Question 4 True / False
The that's-not-all technique loses effectiveness when targets become aware that the 'enhancement' was scripted and planned in advance rather than a spontaneous concession.
TTrue
FFalse
Answer: True
The mechanism depends on the extra feeling like a genuine concession, not part of the original plan. When the target perceives the sequence as a rehearsed script, the felt experience of being unexpectedly favored — what activates the reciprocity norm — does not occur. This is why the technique is a genuinely social phenomenon rather than a purely cognitive one: it requires the target to experience the enhancement as interpersonally meaningful, not merely as an improved arithmetic offer.
Question 5 Short Answer
Why does the that's-not-all technique produce more compliance than simply presenting the same enhanced deal from the start, even when the final offer is identical in both cases?
Think about your answer, then reveal below.
Model answer: The technique works through its timing and social architecture, not through the value of the final offer. By anchoring an initial price and then adding a benefit before the target can respond, the sequence triggers two compliance mechanisms simultaneously: reciprocity (receiving an unexpected benefit creates felt obligation to give something back — here, by agreeing to buy) and contrast (the enhanced offer looks better relative to the already-anchored baseline). Presenting the complete package from the start activates neither mechanism — there is no unexpected concession, no felt interpersonal favor, and no contrast against a prior anchor. The same offer experienced as a gift creates more compliance than the same offer experienced as the listed price.

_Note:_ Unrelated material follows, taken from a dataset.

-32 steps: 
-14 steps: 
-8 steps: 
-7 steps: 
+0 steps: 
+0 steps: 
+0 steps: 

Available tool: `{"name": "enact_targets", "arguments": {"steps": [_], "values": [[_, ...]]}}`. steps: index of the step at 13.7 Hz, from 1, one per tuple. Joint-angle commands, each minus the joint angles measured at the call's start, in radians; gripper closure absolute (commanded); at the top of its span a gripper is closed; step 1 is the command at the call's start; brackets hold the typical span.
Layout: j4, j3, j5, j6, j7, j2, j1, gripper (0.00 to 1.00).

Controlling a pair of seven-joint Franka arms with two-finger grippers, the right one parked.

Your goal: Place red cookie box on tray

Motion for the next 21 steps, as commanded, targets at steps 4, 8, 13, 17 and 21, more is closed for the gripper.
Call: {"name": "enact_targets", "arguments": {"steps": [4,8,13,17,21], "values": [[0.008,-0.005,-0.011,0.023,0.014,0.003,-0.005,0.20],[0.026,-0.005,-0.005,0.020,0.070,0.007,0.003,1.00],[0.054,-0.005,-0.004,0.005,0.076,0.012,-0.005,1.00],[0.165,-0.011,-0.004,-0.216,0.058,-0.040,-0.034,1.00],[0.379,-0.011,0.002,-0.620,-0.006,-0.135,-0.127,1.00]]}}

The key insight is that compliance is not just a response to objective deal value — it is a response to the social and psychological experience of receiving an offer. The that's-not-all technique manufactures the experience of being personally favored, even when both parties understand that the 'concession' was scripted. It works because the felt experience of receiving something unexpected is what fires the reciprocity norm, not the rational calculation of final value.